The study also calculated the geographic centre, or centroid, of the predicted suitable area to visualize the direction of change. The present-day centroid falls in West Tripura, India, near the Bangladesh border. Under SSP126, it shifts first toward South Tripura in the 2050s and then toward Bangladesh’s Noakhali region in the 2070s. Under SSP245, it moves northwest to Cumilla in the 2050s before shifting southeast toward West Tripura by the 2070s. Under SSP585, it moves southwest toward Cumilla and then only slightly farther southwest later in the century. These movements do not mean that individual trees will march across the landscape. Rather, they indicate where the concentration of modelled climatic suitability is expected to move. Whether the species can follow that shift will depend on seed dispersal, forest connectivity, land ownership, disturbance and the ability of seedlings to establish. The authors therefore recommend treating Chattogram, the Chittagong Hill Tracts, Cox’s Bazar and Sylhet as priority areas for protection, restoration and monitoring, while using predictive maps to guide land-use planning and conservation corridors.

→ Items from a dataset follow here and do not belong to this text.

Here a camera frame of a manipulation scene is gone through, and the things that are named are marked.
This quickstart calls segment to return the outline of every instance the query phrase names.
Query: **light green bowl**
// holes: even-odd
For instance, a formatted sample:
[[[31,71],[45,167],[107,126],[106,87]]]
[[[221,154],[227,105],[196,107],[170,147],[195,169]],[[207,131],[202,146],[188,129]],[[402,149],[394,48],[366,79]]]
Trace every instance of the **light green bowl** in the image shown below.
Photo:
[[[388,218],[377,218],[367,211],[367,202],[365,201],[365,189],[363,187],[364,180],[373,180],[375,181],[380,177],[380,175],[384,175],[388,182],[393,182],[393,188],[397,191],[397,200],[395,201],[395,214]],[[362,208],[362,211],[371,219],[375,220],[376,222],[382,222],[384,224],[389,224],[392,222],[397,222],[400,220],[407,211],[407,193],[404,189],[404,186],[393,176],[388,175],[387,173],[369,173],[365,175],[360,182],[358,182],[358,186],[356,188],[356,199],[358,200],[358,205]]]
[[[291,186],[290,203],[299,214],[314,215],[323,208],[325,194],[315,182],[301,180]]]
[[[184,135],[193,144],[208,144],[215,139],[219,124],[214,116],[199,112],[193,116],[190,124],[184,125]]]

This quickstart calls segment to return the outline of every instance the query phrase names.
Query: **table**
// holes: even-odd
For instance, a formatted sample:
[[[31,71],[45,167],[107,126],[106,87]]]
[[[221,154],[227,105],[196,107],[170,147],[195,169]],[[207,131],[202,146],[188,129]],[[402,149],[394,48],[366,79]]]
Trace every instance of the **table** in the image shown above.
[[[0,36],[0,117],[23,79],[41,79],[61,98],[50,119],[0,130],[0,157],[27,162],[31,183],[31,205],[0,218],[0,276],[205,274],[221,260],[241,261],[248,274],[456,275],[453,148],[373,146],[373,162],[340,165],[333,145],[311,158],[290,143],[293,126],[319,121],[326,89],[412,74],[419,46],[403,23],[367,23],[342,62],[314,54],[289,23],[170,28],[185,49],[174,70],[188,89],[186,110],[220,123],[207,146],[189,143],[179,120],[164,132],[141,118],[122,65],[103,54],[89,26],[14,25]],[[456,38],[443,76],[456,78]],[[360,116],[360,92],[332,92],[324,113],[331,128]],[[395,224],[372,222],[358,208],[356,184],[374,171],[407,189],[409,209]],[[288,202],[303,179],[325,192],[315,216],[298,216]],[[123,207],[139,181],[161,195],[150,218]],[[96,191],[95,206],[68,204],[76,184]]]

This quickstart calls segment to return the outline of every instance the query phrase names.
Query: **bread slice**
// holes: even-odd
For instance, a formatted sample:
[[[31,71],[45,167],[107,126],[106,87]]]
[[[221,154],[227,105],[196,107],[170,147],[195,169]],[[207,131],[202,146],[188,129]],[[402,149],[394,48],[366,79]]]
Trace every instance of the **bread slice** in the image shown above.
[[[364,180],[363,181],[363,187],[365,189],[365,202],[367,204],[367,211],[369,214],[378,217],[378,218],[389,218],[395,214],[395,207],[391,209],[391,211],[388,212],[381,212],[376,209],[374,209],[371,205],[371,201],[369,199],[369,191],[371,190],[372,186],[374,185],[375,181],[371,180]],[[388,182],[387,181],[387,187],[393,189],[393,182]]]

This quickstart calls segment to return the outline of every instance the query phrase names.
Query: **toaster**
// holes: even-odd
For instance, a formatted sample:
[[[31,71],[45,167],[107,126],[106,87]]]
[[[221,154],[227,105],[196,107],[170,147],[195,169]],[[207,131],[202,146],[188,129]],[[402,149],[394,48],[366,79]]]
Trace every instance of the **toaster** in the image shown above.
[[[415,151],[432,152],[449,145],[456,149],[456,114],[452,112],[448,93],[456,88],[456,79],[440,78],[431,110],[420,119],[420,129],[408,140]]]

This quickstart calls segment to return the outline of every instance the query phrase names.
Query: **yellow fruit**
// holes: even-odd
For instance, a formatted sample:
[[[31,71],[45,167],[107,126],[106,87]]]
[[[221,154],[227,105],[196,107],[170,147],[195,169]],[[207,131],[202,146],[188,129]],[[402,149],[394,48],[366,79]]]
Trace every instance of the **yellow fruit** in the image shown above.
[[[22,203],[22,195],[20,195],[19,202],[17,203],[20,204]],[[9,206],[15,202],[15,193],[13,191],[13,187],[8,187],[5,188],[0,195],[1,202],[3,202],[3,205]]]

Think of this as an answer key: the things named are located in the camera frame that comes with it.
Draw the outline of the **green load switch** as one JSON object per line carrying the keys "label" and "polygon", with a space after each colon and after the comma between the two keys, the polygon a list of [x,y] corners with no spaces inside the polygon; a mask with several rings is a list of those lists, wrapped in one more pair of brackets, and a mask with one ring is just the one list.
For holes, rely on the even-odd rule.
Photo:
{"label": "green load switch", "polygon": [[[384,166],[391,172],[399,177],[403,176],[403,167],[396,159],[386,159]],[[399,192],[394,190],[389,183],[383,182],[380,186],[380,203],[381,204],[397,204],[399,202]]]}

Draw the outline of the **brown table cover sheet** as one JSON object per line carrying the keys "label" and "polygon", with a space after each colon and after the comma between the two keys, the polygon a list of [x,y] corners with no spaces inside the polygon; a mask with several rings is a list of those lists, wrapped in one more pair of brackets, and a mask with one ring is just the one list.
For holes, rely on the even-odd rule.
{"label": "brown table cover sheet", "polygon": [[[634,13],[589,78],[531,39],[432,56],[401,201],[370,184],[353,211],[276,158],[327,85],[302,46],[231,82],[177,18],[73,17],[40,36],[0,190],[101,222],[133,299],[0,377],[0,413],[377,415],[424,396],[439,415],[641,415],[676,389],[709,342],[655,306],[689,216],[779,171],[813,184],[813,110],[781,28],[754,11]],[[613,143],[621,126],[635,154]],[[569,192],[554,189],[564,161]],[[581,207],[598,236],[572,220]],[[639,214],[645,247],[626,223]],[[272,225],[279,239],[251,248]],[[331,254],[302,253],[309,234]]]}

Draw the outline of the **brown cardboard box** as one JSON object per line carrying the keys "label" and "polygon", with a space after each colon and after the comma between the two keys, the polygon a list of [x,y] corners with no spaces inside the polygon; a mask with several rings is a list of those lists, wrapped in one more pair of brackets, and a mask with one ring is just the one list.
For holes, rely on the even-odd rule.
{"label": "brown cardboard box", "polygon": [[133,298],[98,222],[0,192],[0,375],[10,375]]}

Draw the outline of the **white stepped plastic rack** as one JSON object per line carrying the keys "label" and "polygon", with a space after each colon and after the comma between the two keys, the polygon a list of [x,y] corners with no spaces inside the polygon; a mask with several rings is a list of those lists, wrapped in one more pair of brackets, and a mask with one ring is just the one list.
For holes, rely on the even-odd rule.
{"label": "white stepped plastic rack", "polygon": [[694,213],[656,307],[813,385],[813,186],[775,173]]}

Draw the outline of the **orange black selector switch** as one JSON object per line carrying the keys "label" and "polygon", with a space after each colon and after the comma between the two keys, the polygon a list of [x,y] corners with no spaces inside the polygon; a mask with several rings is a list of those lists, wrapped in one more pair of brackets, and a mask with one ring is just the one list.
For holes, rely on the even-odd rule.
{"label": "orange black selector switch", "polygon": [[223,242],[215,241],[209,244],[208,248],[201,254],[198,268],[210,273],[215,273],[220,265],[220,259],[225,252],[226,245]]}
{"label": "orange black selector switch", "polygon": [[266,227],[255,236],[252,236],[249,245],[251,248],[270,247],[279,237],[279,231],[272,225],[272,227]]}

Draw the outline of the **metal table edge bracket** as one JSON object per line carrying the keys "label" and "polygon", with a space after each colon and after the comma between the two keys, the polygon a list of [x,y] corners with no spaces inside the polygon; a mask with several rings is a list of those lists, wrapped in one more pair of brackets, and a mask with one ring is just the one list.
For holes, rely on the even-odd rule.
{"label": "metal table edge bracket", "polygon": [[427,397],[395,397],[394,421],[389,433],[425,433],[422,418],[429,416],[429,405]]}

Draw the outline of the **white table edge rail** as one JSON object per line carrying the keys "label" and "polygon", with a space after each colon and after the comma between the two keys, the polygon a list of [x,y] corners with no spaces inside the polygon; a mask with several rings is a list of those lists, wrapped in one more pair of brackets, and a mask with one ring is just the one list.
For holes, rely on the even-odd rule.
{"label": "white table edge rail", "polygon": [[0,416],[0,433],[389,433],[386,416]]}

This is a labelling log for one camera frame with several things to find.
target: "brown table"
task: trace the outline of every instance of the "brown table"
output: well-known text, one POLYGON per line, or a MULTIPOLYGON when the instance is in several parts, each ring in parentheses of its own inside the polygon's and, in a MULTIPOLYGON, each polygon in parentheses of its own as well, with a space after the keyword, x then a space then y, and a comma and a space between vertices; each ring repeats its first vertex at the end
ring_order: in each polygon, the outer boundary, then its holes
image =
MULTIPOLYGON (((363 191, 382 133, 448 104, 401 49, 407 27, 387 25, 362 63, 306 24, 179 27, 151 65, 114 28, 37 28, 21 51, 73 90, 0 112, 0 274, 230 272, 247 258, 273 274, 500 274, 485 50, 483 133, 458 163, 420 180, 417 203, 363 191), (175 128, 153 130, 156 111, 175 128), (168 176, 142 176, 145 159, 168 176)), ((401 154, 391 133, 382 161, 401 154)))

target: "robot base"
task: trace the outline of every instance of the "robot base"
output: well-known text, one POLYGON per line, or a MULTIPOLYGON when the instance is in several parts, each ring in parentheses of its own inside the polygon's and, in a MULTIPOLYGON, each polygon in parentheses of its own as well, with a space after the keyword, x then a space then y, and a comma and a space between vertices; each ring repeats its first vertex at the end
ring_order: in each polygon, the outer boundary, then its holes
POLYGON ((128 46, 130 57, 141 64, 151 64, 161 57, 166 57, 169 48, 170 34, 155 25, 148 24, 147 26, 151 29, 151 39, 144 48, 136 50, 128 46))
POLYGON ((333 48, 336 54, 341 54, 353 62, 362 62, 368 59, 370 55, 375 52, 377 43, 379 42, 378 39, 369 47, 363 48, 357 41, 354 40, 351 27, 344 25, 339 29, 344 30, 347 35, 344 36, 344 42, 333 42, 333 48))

The researchers emphasize that their projections are a foundation for action, not a final forecast. The analysis excluded potentially important factors such as soil pH, soil moisture, land cover, competition and direct human disturbance, and the four suitability categories depend on thresholds that are partly subjective. Randomly selected background points can also bias a presence-only model when observations are clustered around accessible locations. Future studies using larger occurrence datasets, field-validated thresholds, spatial cross-validation, bias-corrected background sampling and ensemble approaches could refine the picture. Even with those limitations, the work provides the first climate-informed, spatially explicit assessment of P. neriifolius in Bangladesh. Its central warning is visually simple but ecologically profound: the country may retain broad areas with some climatic potential for brown pine while losing the cooler, wetter and more stable refuges that support healthy populations. Protecting those refuges now, and incorporating the species into restoration and reforestation programmes, could determine whether this ancient tropical conifer remains a living part of Bangladesh’s forests or survives only in records and collections.